Summary: | unhandled instruction bytes: 0x66 0xF 0x3A 0x9 0xDB 0x0 (ROUNDPD) | ||
---|---|---|---|
Product: | [Developer tools] valgrind | Reporter: | Arnaud Desitter <arnaud.desitter> |
Component: | vex | Assignee: | Julian Seward <jseward> |
Status: | RESOLVED FIXED | ||
Severity: | crash | CC: | tom |
Priority: | NOR | ||
Version: | 3.6.0 | ||
Target Milestone: | --- | ||
Platform: | Compiled Sources | ||
OS: | Linux | ||
Latest Commit: | Version Fixed In: | ||
Sentry Crash Report: | |||
Bug Depends on: | |||
Bug Blocks: | 253451 | ||
Attachments: |
test case that uses ROUNDPD
ROUNDPD implementation for x86_64 |
Description
Arnaud Desitter
2010-11-03 14:09:15 UTC
That's the SSE4.2 ROUNDPD instruction, not implemented yet. The reason 3.5.0 handles it is that 3.5.0 claims only SSSE3 support in its CPUID implementation, whereas 3.6.0 claims SSE4.2, and I guess your program is doing CPUID probing on startup. One way to continue working with 3.6.0 until this is fixed is to make its CPUID implementation claim only SSE3 support, by changing the fName/fAddr pair at guest_amd64_toIR.c:17624 back to the settings for "Core-2-like machine". (If you look at the source, it's obvious what to do). I modified valgrind as explained and this indeed addresses the problem. Thank you very much for providing so fast a workaround. Aside, ROUNDPD is a SSE4.1 instruction. The valgrind release notes are not quite accurate ("SSE4.2 is supported in 64-bit mode", "Some exceptions: SSE4.2 AES instructions are not supported"). No big deal. I did not expect at all my application to take different code paths depending on some CPUID probing. Is there any way to get a stack trace of the crash? > I did not expect at all my application to take different code paths depending > on some CPUID probing. This is pretty normal with the Intel compilers, when optimizing -- they can/will generate multiple code versions for (eg) vectorizable loops, and choose which one to use at run time depending on results of CPUID. > Is there any way to get a stack trace of the crash? Not sure. Maybe try "-v --trace-signals=yes" Thanks: "--trace-signals=yes" gives me the relevant stack trace. For record, the offending function is __svml_exp2.N which comes from "libsvml.a", the Intel short vector library.

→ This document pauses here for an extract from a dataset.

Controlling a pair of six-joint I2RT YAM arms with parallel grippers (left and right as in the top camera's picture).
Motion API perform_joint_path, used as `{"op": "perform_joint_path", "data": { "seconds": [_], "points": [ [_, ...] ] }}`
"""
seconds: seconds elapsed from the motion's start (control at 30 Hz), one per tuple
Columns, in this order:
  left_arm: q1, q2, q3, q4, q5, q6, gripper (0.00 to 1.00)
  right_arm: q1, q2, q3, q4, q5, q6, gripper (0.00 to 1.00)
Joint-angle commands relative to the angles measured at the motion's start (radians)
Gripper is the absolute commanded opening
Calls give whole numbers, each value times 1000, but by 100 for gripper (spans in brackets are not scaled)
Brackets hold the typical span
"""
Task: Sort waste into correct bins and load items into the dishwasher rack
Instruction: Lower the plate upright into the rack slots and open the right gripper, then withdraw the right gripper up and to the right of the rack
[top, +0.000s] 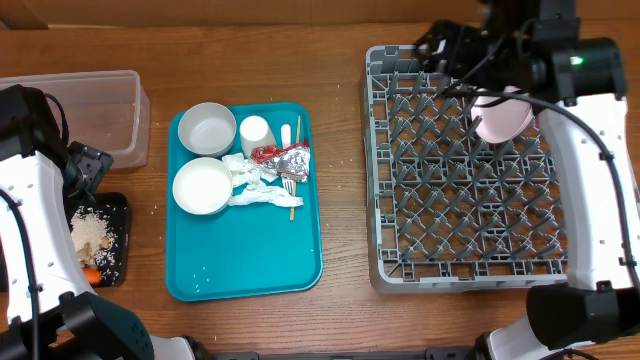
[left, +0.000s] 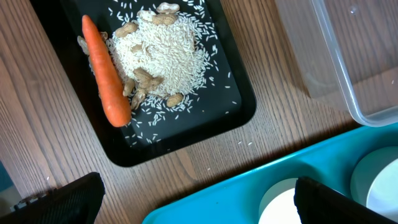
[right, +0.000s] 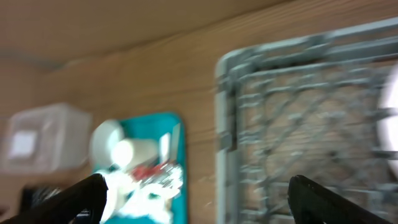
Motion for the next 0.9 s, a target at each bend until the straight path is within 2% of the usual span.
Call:
{"op": "perform_joint_path", "data": {
  "seconds": [0.0, 0.17, 0.47, 0.67, 0.73, 0.87],
  "points": [
    [-3, 2, -4, 0, -14, -10, 100, 74, 20, -42, 4, -98, 0, 96],
    [-3, 2, -4, 0, -14, -10, 100, 210, 85, -69, 24, -39, -45, 96],
    [-3, 2, -4, 0, -14, -10, 100, 455, 252, -76, 148, 206, -57, 99],
    [-3, 2, -4, 0, -14, -10, 100, 516, 348, -76, 184, 270, 21, 98],
    [-3, 2, -4, 0, -14, -10, 100, 516, 351, -76, 180, 290, 58, 95],
    [-3, 2, -4, 0, -14, -10, 100, 500, 324, -44, 151, 293, 83, 94]
  ]
}}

Many thanks for everything. Created attachment 53113 [details]
test case that uses ROUNDPD
I attached a test case that demonstrates the problem. The executable has been obtained by "ifort qq.f". "ifort" is the Intel Fortran compiler 11.1. Aside, forcing the executable to use only SSE2 instructions (-xSSE2) makes no difference. So libsvml.a uses dynamic CPUID probing unconditionally. Therefore I expect that most numerical codes compiled with a recent enough Intel compiler will fail under valgrind 3.6.0. Created attachment 53150 [details]
ROUNDPD implementation for x86_64
Can you try this patch? (you'll need to restore the CPUID
implementation to what it was originally, of course).
The patch addresses the problem and enables the application to run successfully under valgrind. Thank you very much. Fixed, at least for the immediate-rounding-mode case, vex r2072. Fixed (r2074) for all rounding mode cases. |